Renters Lockouts an Illustration By Gaby Febland
Renters Lockouts an Illustration By Gaby Febland

In a time of economic and public health crisis when additional tenant protections are desperately needed, it is incredibly frustrating that one of the most essential tenant laws continues to go unenforced. Anti-eviction advocates hope that increased public awareness and pressure around illegal lockouts will force the city’s lawmakers to enforce its municipal code. 

In a June interview with the Tribune, Obama CBA Coalition organizing member Ebonée Green discussed how the fight against the “violence of displacement” parallels the fight against police violence, and how both are an integral part of the Movement for Black Lives. In an interview with the Weekly, Javier Ruiz of the Metropolitan Tenants Organization elaborated. In terms of evictions, said Ruiz, the violence of displacement comes in three main forms: standard evictions through the court system, “invisible evictions,” where landlords serve thirty-day notices to force month-to-month tenants out without using the courts, and “illegal lockouts,” in which landlords remove tenants by changing the locks, shutting off utilities, throwing out personal property, or other forceful methods. 

Governor Pritzker recently extended the state of Illinois’ moratorium on evictions through August 22, but landlords are challenging it in court. Nevertheless, illegal lockouts continue—Ruiz said that throughout the pandemic, MTO has constantly been getting calls from tenants who were subjected to such tactics.

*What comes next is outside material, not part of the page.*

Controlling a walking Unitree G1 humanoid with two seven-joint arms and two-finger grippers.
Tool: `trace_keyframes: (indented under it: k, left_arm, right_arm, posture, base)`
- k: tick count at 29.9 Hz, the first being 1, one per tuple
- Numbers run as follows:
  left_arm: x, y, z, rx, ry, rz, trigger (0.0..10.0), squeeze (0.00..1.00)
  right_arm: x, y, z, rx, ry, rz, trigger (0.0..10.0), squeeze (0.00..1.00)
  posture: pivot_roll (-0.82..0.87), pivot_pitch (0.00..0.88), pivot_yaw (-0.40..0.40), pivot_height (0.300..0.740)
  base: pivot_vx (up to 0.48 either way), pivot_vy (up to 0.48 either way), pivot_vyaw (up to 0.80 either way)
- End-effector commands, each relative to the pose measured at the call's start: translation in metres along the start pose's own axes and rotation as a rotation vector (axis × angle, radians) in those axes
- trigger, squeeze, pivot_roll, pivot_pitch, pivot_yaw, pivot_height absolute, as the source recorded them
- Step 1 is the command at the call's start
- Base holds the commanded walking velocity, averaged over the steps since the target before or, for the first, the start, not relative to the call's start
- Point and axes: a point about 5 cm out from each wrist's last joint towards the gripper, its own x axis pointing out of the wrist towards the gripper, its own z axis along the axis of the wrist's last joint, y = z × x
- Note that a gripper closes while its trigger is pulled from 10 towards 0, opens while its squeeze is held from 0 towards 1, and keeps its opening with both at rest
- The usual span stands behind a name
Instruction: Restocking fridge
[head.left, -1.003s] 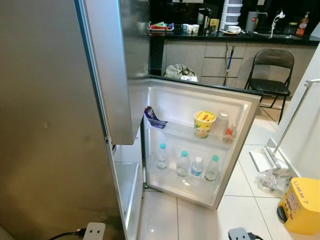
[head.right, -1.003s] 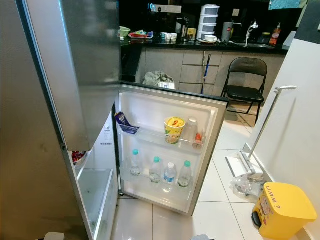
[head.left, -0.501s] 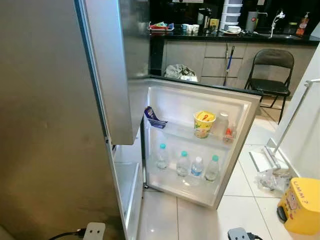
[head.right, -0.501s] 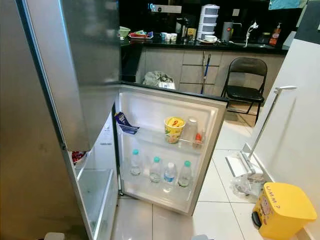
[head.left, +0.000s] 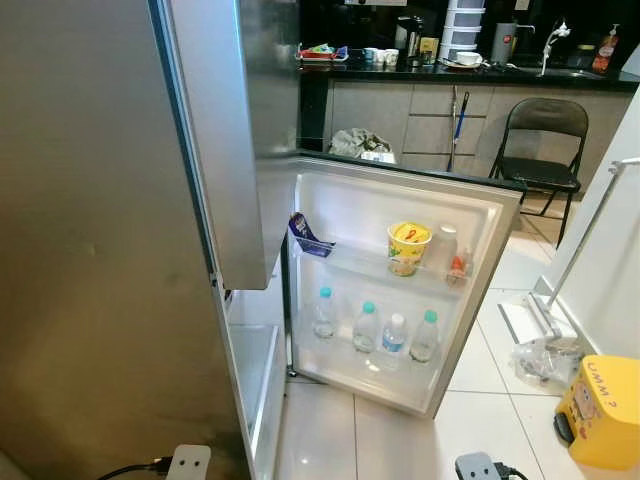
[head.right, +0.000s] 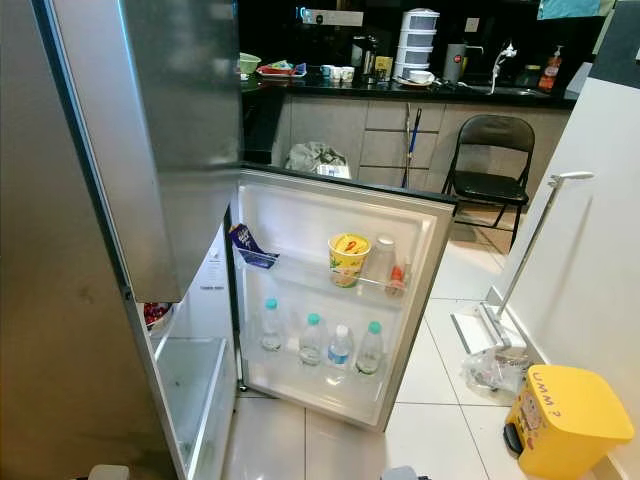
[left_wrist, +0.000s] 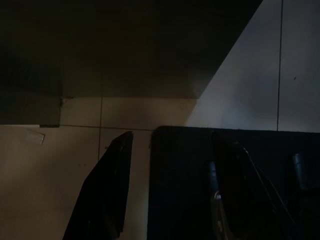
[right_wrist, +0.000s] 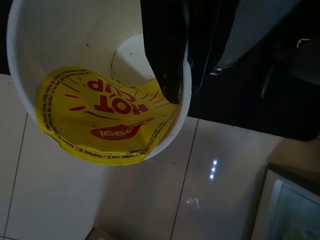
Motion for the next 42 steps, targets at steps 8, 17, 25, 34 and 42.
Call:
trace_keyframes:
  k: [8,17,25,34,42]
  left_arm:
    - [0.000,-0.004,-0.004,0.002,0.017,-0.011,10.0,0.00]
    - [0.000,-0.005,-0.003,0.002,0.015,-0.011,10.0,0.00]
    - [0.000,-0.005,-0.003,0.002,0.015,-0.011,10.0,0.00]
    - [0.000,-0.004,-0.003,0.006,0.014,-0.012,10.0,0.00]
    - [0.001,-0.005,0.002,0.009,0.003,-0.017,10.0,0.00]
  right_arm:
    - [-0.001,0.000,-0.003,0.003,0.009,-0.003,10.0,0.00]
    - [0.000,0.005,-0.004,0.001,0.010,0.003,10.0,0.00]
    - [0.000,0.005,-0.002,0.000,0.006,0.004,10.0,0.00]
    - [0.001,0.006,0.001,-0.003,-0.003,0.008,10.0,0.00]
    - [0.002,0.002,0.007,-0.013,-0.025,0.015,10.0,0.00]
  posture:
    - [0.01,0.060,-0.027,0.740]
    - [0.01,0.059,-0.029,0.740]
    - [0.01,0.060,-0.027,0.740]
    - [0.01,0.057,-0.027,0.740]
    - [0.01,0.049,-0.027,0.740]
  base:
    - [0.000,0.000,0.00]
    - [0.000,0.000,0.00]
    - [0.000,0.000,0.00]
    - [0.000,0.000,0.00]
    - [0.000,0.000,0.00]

As MTO reported to the Sun Times, from mid-March to mid-June, the organization has received roughly double the normal monthly averages for calls about illegal lockouts. In addition, invisible evictions have continued during the pandemic, and as the Weekly reported in June, even for government-subsidized tenants who were supposed to be protected under the federal CARES Act

While the legality of invisible evictions has been defended by landlord advocates like Richard Magnone, an attorney whose firm runs the blog ChicagoEviction.com,  there is no question that lockouts are illegal. Chicago municipal code § 5-12-160 provides, “It is unlawful for any landlord or any person acting at his direction knowingly to oust or dispossess or threaten or attempt to oust or dispossess any tenant from a dwelling unit without authority of law,” by changing locks, interfering with utilities, removing property, using force, etc. The municipal code tasks the Chicago Police Department with investigating calls about illegal lockouts, and if landlords are found to have violated the code they are subject to fines ranging from $200-$500 for each day that the tenant is locked out, and possibly even arrest, according to Ruiz. 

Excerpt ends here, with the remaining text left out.